The top two finishers in the Republican race for lieutenant governor are taking a deep breath Wednesday before they come out swinging in round two.
In an election night surprise, State Sen. Dan Patrick of Houston overwhelmed his opponents, capturing 41 percent of the primary vote compared to incumbent Lt. Governor David Dewhurst’s 28 percent. The two will now face off in a May 27 runoff.
Dewhurst’s second-place finish was a blow, but at his election night party in Houston, he promised to charge ahead saying: “This race is going into overtime and we’re going to win it.”

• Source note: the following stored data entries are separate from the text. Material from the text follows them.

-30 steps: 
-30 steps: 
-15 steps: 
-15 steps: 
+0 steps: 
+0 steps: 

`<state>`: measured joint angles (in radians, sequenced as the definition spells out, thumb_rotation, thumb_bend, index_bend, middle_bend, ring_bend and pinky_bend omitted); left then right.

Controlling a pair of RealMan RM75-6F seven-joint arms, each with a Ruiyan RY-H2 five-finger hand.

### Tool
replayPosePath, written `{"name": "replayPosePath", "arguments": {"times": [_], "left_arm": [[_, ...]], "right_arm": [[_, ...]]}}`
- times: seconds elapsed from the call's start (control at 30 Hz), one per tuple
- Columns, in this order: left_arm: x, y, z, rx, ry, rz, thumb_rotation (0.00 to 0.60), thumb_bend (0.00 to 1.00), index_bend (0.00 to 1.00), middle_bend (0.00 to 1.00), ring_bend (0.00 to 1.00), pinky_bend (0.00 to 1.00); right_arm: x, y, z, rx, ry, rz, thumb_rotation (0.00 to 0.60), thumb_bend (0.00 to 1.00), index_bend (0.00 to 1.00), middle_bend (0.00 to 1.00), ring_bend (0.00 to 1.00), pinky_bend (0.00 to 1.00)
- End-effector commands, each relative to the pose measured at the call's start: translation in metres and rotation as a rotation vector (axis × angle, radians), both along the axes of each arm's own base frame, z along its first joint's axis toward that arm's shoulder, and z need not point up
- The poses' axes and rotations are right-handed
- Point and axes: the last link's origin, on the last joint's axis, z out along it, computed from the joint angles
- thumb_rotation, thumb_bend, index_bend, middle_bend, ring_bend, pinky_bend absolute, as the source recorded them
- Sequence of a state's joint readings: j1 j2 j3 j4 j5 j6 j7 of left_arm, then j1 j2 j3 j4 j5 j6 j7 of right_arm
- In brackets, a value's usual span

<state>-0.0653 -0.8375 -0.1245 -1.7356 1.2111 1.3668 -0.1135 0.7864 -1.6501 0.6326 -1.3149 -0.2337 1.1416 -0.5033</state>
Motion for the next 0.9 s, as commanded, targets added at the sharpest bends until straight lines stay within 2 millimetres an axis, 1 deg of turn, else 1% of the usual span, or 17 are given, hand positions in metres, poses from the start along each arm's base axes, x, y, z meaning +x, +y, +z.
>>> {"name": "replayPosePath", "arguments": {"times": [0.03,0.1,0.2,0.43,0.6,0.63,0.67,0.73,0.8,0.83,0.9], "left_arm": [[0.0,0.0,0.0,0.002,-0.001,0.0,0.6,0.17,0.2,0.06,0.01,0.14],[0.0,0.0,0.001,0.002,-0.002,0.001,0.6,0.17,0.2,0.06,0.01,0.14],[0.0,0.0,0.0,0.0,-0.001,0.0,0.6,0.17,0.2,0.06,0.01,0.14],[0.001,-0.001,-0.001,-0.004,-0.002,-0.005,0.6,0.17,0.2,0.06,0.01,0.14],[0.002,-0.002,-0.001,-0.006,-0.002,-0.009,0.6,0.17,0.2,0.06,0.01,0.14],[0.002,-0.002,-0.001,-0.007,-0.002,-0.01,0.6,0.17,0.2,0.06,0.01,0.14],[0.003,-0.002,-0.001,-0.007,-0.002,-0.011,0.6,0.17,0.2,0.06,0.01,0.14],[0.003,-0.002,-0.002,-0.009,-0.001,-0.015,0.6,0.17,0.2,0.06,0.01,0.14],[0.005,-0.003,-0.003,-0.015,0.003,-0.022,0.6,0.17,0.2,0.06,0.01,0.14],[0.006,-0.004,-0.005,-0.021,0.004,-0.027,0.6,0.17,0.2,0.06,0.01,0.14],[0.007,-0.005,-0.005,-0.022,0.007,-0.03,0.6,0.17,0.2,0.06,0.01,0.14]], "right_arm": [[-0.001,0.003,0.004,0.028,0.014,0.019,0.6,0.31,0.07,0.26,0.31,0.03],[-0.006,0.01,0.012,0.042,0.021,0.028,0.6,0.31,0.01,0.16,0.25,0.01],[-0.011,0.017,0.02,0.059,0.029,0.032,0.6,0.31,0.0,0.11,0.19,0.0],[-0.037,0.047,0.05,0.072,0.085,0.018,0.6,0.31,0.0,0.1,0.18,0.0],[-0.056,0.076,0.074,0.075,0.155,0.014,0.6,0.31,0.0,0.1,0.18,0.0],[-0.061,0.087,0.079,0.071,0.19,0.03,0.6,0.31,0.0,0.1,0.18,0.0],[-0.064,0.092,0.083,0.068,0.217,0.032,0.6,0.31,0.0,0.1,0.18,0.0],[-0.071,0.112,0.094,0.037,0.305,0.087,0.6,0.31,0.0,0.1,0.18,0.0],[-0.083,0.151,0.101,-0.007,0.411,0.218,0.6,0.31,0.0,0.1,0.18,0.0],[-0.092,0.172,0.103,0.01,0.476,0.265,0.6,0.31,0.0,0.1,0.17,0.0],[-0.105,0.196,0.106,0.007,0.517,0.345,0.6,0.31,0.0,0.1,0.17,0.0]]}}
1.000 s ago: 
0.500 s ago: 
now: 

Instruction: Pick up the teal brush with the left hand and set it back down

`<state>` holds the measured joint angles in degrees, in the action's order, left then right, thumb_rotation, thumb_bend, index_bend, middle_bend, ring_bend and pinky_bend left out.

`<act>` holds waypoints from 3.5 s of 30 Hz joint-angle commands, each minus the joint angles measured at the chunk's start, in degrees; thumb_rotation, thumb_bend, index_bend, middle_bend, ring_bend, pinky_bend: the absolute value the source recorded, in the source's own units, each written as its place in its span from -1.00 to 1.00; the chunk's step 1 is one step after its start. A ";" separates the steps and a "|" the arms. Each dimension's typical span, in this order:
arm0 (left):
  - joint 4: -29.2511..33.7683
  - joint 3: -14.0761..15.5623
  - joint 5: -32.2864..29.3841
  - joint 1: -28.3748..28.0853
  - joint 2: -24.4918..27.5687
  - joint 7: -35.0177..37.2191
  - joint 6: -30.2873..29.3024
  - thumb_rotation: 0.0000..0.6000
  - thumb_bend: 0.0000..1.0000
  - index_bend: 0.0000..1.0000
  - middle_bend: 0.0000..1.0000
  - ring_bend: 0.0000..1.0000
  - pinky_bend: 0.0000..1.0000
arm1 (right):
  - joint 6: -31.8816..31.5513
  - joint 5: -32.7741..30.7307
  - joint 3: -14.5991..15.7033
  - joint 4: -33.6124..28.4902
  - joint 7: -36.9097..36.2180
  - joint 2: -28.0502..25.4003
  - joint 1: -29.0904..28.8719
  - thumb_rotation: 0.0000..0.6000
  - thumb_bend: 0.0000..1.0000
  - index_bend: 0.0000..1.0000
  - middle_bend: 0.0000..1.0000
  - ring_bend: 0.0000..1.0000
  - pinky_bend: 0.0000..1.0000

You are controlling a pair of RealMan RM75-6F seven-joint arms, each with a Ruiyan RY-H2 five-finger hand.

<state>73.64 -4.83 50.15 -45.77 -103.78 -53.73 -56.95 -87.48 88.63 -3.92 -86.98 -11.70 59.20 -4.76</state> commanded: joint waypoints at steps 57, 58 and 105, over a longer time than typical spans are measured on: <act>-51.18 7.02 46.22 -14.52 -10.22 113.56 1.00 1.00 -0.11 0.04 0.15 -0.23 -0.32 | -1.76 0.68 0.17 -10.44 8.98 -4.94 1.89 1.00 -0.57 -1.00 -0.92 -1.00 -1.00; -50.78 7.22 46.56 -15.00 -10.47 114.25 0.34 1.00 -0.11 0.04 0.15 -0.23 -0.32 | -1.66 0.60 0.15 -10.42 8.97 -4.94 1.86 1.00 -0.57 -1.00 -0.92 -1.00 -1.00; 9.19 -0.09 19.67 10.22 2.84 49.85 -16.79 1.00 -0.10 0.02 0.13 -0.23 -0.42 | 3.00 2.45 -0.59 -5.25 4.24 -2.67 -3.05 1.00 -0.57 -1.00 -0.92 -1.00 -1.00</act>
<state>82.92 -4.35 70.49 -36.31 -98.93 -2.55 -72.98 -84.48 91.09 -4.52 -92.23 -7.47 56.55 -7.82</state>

The three-term lieutenant governor said he’ll spend the next 12 weeks hammering away at the message he wanted primary voters to hear: that his leadership in the Senate has helped bring jobs and economic stability to Texas.
“I’m going to be sharing my story of my leadership in creating the best business climate in the country. I want to keep this state moving forward, keep it conservative, keep it growing,” Dewhurst said.
But will reinforcing that message be enough to overcome the Dan Patrick freight train that barreled past Dewhurst during the first round?
Patrick has repeatedly attacked the incumbent as an establishment Republican who couldn’t control the Senate when Wendy Davis’ abortion filibuster lead to protests that shut the chamber down.
At his watch party, Patrick credited his first-place primary finish on tea party activists who supported him with social media and their get out the vote efforts.
“The tea party is alive and well,” he told a cheering crowd. “The grassroots is alive and well. Love of God, love of country, love of Texas is alive and well."
Patrick compared his style to that of U. S. Sen. Ted Cruz, the candidate who upset Dewhurst in his last statewide runoff race.
“Texas and America is looking for bold leaders," Patrick said. "The type of leadership Ted Cruz has taken to Washington.”
With the threat of another loss to a tea party candidate, Dewhurst on Tuesday night reached out to the supporters of his other two lieutenant governor opponents: Agriculture Commissioner Todd Staples and Land Commissioner Jerry Patterson.
“As you reflect on how they earned your vote, whether it was Todd or Jerry, I think you’re going to discover there’s more that unites us -- you and me -- than divide us. So I’m going to work real hard to obtain your support, your trust, your vote,” Dewhurst said.
A spokesman says Patterson hasn’t decided whether to endorse Patrick or Dewhurst. The Staples campaign says Staples will support the eventual Republican nominee, but he will not endorse either candidate in the runoff.